Online Discrimination of Nonlinear Dynamics with Switching Differential Equations
Sebastian Bitzer, Izzet B. Yildiz, Stefan J. Kiebel

TL;DR
This paper introduces a model for recognizing different nonlinear dynamic processes, such as walking or running, in real-time by combining switching differential equations with brain-inspired mechanisms, enabling online discrimination of motions.
Contribution
It proposes a novel switching nonlinear differential equation model using Hopfield networks and dynamic primitives, suitable for real-time inference of dynamic states.
Findings
Successful online discrimination of walking and running in synthetic data.
Effective application of unscented Kalman filter for real-time inference.
Model capable of handling transitions between different dynamic processes.
Abstract
How to recognise whether an observed person walks or runs? We consider a dynamic environment where observations (e.g. the posture of a person) are caused by different dynamic processes (walking or running) which are active one at a time and which may transition from one to another at any time.
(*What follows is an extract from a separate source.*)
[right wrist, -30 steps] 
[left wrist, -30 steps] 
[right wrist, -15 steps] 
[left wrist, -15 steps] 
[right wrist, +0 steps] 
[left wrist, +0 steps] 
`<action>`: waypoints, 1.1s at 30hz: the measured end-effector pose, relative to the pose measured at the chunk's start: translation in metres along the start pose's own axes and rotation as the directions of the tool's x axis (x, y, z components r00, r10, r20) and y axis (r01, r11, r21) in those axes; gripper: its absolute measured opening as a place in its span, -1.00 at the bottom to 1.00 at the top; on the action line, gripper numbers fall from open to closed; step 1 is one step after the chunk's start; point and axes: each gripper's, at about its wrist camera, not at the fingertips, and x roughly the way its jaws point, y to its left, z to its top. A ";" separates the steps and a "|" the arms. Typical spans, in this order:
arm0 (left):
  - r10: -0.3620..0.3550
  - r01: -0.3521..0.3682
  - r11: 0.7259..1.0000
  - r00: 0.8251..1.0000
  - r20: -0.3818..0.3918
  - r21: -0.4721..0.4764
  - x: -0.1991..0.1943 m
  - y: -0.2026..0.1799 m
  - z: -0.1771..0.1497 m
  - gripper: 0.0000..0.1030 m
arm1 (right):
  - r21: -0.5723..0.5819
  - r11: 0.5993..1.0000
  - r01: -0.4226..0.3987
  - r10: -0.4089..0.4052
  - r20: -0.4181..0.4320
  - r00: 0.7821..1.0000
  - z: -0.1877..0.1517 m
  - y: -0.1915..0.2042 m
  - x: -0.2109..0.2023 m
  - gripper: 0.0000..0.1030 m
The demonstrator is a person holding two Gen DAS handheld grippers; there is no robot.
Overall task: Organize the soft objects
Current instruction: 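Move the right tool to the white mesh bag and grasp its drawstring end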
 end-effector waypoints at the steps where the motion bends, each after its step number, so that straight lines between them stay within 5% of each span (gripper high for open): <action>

For this setup, switching dynamic models have been suggested previously, mostly, for linear and nonlinear dynamics in discrete time. Motivated by basic principles of computations in the brain (dynamic, internal models) we suggest a model for switching nonlinear differential equations. The switching process in the model is implemented by a Hopfield network and we use parametric dynamic movement primitives to represent arbitrary rhythmic motions. The model generates observed dynamics by linearly interpolating the primitives weighted by the switching variables and it is constructed such that standard…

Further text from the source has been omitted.